Work to be completed:
Set down the records again, keeping each line exactly as it is.

-- Data for this task follows --

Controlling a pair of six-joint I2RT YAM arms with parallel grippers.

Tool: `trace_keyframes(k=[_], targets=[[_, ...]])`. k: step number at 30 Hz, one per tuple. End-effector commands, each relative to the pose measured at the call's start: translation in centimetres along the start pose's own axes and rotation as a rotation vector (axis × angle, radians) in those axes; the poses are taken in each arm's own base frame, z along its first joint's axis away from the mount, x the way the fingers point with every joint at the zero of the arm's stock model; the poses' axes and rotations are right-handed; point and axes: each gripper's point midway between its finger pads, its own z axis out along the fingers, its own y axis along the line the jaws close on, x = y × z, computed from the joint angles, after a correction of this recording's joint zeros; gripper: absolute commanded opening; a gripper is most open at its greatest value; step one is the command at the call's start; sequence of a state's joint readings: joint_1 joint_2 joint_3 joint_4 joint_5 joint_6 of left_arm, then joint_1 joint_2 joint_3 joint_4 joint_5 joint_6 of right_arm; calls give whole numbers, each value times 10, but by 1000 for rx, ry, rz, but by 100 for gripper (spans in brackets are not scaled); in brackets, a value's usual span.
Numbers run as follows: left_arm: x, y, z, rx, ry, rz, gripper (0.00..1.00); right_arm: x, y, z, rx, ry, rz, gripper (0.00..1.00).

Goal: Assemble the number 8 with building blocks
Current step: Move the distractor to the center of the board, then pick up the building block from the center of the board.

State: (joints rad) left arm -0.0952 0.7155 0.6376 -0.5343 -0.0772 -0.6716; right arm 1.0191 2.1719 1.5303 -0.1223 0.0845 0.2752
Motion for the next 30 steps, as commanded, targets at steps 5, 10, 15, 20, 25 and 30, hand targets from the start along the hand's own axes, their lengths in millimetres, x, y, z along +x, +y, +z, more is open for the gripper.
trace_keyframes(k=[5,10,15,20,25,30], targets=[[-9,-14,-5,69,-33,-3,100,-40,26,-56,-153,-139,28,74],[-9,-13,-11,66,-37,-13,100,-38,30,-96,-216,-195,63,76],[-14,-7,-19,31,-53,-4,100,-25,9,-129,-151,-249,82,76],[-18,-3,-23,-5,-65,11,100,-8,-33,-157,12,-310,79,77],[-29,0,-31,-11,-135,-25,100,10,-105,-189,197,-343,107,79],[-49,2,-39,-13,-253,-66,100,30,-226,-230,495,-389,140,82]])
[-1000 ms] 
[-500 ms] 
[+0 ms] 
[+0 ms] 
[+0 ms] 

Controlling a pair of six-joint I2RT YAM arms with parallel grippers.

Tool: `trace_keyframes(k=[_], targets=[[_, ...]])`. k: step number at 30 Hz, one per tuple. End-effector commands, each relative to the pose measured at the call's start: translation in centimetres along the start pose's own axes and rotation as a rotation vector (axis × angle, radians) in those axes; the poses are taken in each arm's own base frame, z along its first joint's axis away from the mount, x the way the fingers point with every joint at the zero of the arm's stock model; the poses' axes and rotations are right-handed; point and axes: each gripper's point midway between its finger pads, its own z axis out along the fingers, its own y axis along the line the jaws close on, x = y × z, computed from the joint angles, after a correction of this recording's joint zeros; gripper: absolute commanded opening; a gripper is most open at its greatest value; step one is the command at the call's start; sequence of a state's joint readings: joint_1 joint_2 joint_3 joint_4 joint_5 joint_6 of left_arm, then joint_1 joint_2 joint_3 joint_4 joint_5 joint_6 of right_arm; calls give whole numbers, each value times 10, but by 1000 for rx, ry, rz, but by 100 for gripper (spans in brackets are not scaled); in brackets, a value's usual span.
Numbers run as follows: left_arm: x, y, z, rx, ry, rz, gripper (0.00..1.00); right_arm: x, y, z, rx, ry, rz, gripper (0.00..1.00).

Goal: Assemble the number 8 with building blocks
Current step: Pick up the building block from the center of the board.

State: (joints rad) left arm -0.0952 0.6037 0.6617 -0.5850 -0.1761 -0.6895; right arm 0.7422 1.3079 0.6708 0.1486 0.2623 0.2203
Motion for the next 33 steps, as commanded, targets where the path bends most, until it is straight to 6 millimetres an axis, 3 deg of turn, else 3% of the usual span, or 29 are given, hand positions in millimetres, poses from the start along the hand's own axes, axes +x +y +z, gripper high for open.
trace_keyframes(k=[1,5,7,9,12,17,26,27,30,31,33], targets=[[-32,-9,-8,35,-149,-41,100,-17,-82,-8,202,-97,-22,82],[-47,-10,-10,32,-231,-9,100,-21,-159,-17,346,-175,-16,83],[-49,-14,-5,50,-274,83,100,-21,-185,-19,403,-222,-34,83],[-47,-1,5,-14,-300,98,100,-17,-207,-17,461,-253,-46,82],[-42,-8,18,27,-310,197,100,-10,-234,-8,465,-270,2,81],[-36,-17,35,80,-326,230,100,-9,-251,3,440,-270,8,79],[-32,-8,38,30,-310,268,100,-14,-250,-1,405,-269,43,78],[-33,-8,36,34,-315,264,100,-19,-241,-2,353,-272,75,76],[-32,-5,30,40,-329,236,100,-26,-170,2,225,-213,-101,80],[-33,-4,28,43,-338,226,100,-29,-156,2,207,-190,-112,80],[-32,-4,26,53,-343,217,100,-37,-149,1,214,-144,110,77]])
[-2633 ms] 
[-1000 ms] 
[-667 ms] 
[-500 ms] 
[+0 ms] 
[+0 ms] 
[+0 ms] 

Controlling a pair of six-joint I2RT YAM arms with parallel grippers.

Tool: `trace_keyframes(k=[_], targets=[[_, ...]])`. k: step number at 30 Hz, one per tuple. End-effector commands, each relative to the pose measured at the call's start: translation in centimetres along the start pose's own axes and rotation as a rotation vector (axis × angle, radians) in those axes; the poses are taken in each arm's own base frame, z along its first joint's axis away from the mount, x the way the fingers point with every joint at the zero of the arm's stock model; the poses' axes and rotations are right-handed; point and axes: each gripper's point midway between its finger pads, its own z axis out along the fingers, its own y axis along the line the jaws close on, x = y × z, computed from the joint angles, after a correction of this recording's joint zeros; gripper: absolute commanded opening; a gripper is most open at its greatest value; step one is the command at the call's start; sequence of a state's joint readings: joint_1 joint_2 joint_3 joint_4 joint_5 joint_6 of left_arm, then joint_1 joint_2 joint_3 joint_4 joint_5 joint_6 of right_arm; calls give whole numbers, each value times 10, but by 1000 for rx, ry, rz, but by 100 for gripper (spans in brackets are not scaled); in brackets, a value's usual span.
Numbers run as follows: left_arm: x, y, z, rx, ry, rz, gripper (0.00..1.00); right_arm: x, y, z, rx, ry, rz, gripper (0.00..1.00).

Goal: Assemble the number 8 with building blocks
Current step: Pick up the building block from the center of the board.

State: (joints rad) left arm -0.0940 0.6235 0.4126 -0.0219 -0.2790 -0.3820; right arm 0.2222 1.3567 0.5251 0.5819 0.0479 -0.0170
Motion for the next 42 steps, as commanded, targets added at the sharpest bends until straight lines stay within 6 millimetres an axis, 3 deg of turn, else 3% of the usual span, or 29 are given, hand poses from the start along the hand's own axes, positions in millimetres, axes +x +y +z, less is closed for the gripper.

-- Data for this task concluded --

Output for this task:
Controlling a pair of six-joint I2RT YAM arms with parallel grippers.

Tool: `trace_keyframes(k=[_], targets=[[_, ...]])`. k: step number at 30 Hz, one per tuple. End-effector commands, each relative to the pose measured at the call's start: translation in centimetres along the start pose's own axes and rotation as a rotation vector (axis × angle, radians) in those axes; the poses are taken in each arm's own base frame, z along its first joint's axis away from the mount, x the way the fingers point with every joint at the zero of the arm's stock model; the poses' axes and rotations are right-handed; point and axes: each gripper's point midway between its finger pads, its own z axis out along the fingers, its own y axis along the line the jaws close on, x = y × z, computed from the joint angles, after a correction of this recording's joint zeros; gripper: absolute commanded opening; a gripper is most open at its greatest value; step one is the command at the call's start; sequence of a state's joint readings: joint_1 joint_2 joint_3 joint_4 joint_5 joint_6 of left_arm, then joint_1 joint_2 joint_3 joint_4 joint_5 joint_6 of right_arm; calls give whole numbers, each value times 10, but by 1000 for rx, ry, rz, but by 100 for gripper (spans in brackets are not scaled); in brackets, a value's usual span.
Numbers run as follows: left_arm: x, y, z, rx, ry, rz, gripper (0.00..1.00); right_arm: x, y, z, rx, ry, rz, gripper (0.00..1.00).

Goal: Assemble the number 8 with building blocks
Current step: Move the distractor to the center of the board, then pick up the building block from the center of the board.

State: (joints rad) left arm -0.0952 0.7155 0.6376 -0.5343 -0.0772 -0.6716; right arm 1.0191 2.1719 1.5303 -0.1223 0.0845 0.2752
Motion for the next 30 steps, as commanded, targets at steps 5, 10, 15, 20, 25 and 30, hand targets from the start along the hand's own axes, their lengths in millimetres, x, y, z along +x, +y, +z, more is open for the gripper.
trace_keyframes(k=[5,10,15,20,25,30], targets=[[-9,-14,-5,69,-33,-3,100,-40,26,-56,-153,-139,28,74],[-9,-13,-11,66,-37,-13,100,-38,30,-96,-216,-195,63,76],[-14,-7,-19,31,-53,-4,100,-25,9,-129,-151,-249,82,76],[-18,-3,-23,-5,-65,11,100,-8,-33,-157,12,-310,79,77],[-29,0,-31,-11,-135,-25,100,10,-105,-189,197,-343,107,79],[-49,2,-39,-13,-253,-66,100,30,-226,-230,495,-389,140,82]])
[-1000 ms] 
[-500 ms] 
[+0 ms] 
[+0 ms] 
[+0 ms] 

Controlling a pair of six-joint I2RT YAM arms with parallel grippers.

Tool: `trace_keyframes(k=[_], targets=[[_, ...]])`. k: step number at 30 Hz, one per tuple. End-effector commands, each relative to the pose measured at the call's start: translation in centimetres along the start pose's own axes and rotation as a rotation vector (axis × angle, radians) in those axes; the poses are taken in each arm's own base frame, z along its first joint's axis away from the mount, x the way the fingers point with every joint at the zero of the arm's stock model; the poses' axes and rotations are right-handed; point and axes: each gripper's point midway between its finger pads, its own z axis out along the fingers, its own y axis along the line the jaws close on, x = y × z, computed from the joint angles, after a correction of this recording's joint zeros; gripper: absolute commanded opening; a gripper is most open at its greatest value; step one is the command at the call's start; sequence of a state's joint readings: joint_1 joint_2 joint_3 joint_4 joint_5 joint_6 of left_arm, then joint_1 joint_2 joint_3 joint_4 joint_5 joint_6 of right_arm; calls give whole numbers, each value times 10, but by 1000 for rx, ry, rz, but by 100 for gripper (spans in brackets are not scaled); in brackets, a value's usual span.
Numbers run as follows: left_arm: x, y, z, rx, ry, rz, gripper (0.00..1.00); right_arm: x, y, z, rx, ry, rz, gripper (0.00..1.00).

Goal: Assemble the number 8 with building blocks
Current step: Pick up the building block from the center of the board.

State: (joints rad) left arm -0.0952 0.6037 0.6617 -0.5850 -0.1761 -0.6895; right arm 0.7422 1.3079 0.6708 0.1486 0.2623 0.2203
Motion for the next 33 steps, as commanded, targets where the path bends most, until it is straight to 6 millimetres an axis, 3 deg of turn, else 3% of the usual span, or 29 are given, hand positions in millimetres, poses from the start along the hand's own axes, axes +x +y +z, gripper high for open.
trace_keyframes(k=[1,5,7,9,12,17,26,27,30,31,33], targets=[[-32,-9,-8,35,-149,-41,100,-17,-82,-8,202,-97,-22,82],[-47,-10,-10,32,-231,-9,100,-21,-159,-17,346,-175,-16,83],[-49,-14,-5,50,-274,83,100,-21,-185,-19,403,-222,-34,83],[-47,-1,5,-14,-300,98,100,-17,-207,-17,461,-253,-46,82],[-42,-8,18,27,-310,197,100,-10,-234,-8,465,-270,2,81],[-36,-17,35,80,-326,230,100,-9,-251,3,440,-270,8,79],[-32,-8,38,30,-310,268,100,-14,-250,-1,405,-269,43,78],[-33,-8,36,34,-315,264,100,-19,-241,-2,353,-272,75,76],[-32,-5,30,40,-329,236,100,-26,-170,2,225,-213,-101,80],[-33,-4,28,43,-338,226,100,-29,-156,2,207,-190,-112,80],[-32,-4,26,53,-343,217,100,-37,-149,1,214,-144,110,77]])
[-2633 ms] 
[-1000 ms] 
[-667 ms] 
[-500 ms] 
[+0 ms] 
[+0 ms] 
[+0 ms] 

Controlling a pair of six-joint I2RT YAM arms with parallel grippers.

Tool: `trace_keyframes(k=[_], targets=[[_, ...]])`. k: step number at 30 Hz, one per tuple. End-effector commands, each relative to the pose measured at the call's start: translation in centimetres along the start pose's own axes and rotation as a rotation vector (axis × angle, radians) in those axes; the poses are taken in each arm's own base frame, z along its first joint's axis away from the mount, x the way the fingers point with every joint at the zero of the arm's stock model; the poses' axes and rotations are right-handed; point and axes: each gripper's point midway between its finger pads, its own z axis out along the fingers, its own y axis along the line the jaws close on, x = y × z, computed from the joint angles, after a correction of this recording's joint zeros; gripper: absolute commanded opening; a gripper is most open at its greatest value; step one is the command at the call's start; sequence of a state's joint readings: joint_1 joint_2 joint_3 joint_4 joint_5 joint_6 of left_arm, then joint_1 joint_2 joint_3 joint_4 joint_5 joint_6 of right_arm; calls give whole numbers, each value times 10, but by 1000 for rx, ry, rz, but by 100 for gripper (spans in brackets are not scaled); in brackets, a value's usual span.
Numbers run as follows: left_arm: x, y, z, rx, ry, rz, gripper (0.00..1.00); right_arm: x, y, z, rx, ry, rz, gripper (0.00..1.00).

Goal: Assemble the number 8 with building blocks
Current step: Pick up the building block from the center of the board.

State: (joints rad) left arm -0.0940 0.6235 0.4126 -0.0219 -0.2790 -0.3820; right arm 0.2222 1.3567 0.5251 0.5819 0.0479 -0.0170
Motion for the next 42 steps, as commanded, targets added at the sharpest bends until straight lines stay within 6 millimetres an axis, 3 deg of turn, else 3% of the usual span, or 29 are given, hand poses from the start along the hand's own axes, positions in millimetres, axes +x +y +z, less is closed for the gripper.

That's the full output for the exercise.